String class and UTF8

Monkey Targets Forums/iOS/String class and UTF8

secondgear(Posted 2013) [#1]
When I load an UTF-8 encoded text file, the iOS target doesn't deal with 2-byte characters properly. Printing the string to console or trying to perform any string manipulation (case conversion, substring etc.) results in something else displayed instead of these characters.

I don't know if the problem lies in String<->NSString conversion or the Monkey string class itself, but with my limited knowledge of C++ and Objective-C I cannot figure it out.

Does anybody have a solution?

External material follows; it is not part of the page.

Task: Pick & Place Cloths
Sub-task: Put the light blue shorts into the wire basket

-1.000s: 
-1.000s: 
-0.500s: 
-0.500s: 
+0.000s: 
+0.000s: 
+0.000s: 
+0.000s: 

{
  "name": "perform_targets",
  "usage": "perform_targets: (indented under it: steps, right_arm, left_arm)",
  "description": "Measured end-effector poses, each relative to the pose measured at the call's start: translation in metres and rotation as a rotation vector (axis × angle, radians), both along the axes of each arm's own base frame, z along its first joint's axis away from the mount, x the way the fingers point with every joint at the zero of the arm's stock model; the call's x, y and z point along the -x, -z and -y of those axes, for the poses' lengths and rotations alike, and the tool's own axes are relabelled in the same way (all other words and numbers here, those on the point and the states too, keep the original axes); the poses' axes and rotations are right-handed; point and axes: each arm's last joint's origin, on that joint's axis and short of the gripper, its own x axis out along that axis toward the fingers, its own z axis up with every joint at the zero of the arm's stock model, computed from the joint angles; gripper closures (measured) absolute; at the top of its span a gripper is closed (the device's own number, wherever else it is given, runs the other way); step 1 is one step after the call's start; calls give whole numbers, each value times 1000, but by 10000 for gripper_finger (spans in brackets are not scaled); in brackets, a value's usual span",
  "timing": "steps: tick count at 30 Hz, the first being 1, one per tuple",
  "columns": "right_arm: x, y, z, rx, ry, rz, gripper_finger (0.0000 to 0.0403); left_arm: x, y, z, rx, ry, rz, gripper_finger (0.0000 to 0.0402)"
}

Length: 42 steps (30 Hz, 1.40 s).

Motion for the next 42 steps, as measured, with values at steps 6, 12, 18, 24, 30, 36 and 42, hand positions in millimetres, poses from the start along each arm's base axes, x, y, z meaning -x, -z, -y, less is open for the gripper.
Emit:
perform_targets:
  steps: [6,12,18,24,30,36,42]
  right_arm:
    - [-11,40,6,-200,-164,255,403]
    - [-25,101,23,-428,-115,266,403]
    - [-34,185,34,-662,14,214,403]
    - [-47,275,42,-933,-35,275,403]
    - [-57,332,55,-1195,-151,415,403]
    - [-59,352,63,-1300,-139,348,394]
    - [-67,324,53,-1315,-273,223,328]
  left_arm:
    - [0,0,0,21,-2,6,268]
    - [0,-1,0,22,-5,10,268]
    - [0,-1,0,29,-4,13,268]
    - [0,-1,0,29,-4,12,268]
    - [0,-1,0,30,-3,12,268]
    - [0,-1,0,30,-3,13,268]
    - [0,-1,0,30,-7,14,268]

I'm still using ver.66, sorry :(


secondgear(Posted 2013) [#2]
Ok, here is a partial solution to my problem, in case anybody is interested.

Problem 1 (printing to console)
Already solved by Mark. I copied Print implementation from ver.71c lang.cpp and console output is now what it's supposed to be.

Problem 2 (uppercase/lowercase conversion)
If you try something like
Print "русский".ToUpper()

it will print русский

Here is my ugly patch for lang.cpp String implementation (inefficient, but the best I could come up with)
	String ToUpper()const{
#if __OBJC__
		NSString *nss = this->ToNSString();
		NSString *uc = [nss uppercaseString];
		return String(uc);
#else
		for( int i=0;i<rep->length;++i ){
			Char t=toupper( rep->data[i] );
			if( t==rep->data[i] ) continue;
			Rep *p=Rep::alloc( rep->length );
			Char *q=p->data;
			t_memcpy( q,rep->data,i );
			for( q[i++]=t;i<rep->length;++i ){
				q[i]=toupper( rep->data[i] );
			}
			return String( p );
		}
		return *this;
#endif
	}


This actually produces РУССКИЙ in the example above.